The protein quality control receptor EDEM uses a novel vesicle transport pathway to exit the ERαα

The folding state of de novo synthesized glycoproteins in the endoplasmic reticulum (ER) is monitored by the quality control machinery. Folding incompetent glycoproteins will be retained and targeted for ER‐associated degradation (ERAD). The putative mannose binding lectin EDEM recognizes terminally misfolded glycoproteins and seems to function as an ER quality control receptor. Overexpression of EDEM results in accelerated release of abberant glycoproteins from calnexin and their subsequent proteasomal degradation. However, a mechanistic insight into how EDEM assists in the degradation process is missing.

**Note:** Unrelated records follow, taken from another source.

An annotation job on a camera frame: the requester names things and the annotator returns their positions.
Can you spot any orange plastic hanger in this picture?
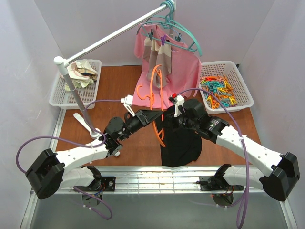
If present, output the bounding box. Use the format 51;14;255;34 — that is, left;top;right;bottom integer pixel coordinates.
136;64;166;147

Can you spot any black underwear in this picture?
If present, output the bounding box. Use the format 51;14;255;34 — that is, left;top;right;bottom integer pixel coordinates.
157;107;203;168

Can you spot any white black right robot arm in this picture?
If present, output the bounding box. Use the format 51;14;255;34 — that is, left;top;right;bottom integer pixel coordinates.
164;95;300;201

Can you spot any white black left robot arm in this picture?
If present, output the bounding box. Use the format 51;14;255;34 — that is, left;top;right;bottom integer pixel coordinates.
26;109;163;199

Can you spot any beige brown underwear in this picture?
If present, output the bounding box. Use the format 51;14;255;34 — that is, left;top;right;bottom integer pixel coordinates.
143;38;172;88

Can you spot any teal clip hanger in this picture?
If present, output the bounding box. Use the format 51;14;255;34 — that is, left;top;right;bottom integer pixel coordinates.
137;21;188;50

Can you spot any teal plastic hanger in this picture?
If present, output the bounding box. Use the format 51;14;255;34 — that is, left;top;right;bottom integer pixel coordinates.
160;0;203;56

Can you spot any pile of colourful clothespins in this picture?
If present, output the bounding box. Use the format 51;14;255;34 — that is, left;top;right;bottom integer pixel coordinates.
199;75;238;108

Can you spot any pink t-shirt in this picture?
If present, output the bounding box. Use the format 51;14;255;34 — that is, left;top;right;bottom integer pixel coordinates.
133;33;202;108

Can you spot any white clothespin basket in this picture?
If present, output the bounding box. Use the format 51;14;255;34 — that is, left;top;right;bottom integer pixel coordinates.
198;61;254;115

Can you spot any pile of light clothes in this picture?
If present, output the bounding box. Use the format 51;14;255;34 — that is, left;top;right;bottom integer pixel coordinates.
67;60;98;88

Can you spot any white clothes basket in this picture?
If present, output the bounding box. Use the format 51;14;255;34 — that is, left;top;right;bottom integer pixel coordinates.
49;59;102;109

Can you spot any purple clothespin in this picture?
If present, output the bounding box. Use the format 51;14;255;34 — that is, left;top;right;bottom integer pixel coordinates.
160;35;166;46

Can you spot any white metal clothes rack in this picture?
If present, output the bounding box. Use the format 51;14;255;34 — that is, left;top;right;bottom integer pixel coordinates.
53;0;176;139

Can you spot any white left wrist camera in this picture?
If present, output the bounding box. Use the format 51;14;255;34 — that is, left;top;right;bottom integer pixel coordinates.
121;94;135;117

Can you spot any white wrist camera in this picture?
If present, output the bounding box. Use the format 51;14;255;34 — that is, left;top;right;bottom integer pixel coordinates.
121;94;135;117
169;93;185;118

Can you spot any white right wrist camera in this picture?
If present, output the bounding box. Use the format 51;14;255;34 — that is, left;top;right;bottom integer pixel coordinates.
169;93;185;118

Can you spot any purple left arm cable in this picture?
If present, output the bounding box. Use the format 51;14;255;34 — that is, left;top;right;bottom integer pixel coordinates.
15;99;124;220

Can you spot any aluminium rail frame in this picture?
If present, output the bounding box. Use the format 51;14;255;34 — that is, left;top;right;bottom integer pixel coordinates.
20;108;298;229

We show that EDEM preferentially exists as a soluble glycoprotein and is sequestered into ER‐derived vesicles through a novel pathway not involving the canonical transitional ER‐exit sites. We find sparse immunolabeling for EDEM throughout the ER and locally concentrated in single ER cisternae. EDEM becomes sequestered in non‐coated buds randomly located along ER cisternae outside of the transitional ER elements. The buds give rise to ~90 nm non‐coated vesicles scattered in clusters throughout the cytoplasm that also contain misfolded Hong Kong variant of α‐1‐antytrypsin. Our results demonstrate the existence of a novel vesicle transport route out of the ER, which appears to represent a vesicular sorting intermediate between the recognition of misfolded glycoproteins and their degradation.